— What is needed —
Reproduce the full listing as it stands. Images do not belong in the copy.

"""

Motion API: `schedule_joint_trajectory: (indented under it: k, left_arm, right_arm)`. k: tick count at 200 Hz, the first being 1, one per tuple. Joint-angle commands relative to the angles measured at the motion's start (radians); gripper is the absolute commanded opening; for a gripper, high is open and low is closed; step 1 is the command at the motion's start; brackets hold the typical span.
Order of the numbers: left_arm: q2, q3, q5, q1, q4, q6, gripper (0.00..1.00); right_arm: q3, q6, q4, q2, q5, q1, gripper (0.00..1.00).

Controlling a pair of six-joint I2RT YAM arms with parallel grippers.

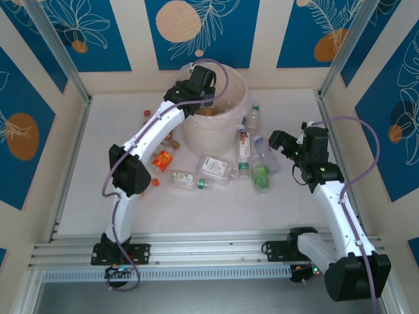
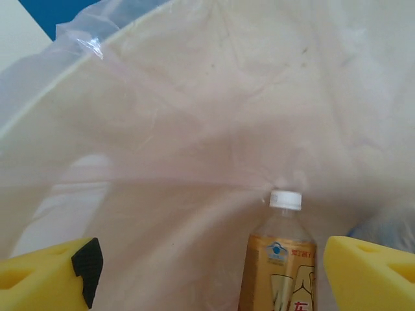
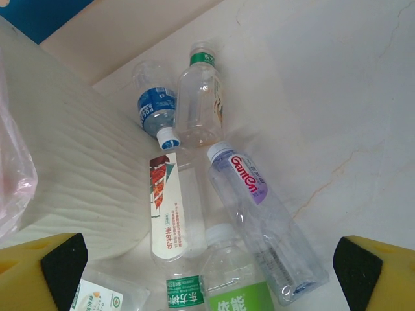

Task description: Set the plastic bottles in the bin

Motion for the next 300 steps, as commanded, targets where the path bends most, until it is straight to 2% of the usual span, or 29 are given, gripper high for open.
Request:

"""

— Written response —
Motion API: `schedule_joint_trajectory: (indented under it: k, left_arm, right_arm)`. k: tick count at 200 Hz, the first being 1, one per tuple. Joint-angle commands relative to the angles measured at the motion's start (radians); gripper is the absolute commanded opening; for a gripper, high is open and low is closed; step 1 is the command at the motion's start; brackets hold the typical span.
Order of the numbers: left_arm: q2, q3, q5, q1, q4, q6, gripper (0.00..1.00); right_arm: q3, q6, q4, q2, q5, q1, gripper (0.00..1.00).

Controlling a pair of six-joint I2RT YAM arms with parallel grippers.


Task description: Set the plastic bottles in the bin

Motion for the next 300 steps, as commanded, targets where the path bends most, until it is straight to 2% of the usual span, or 29 are given, gripper high for open.
Request:

This exercise is now finished, and nothing remains to add.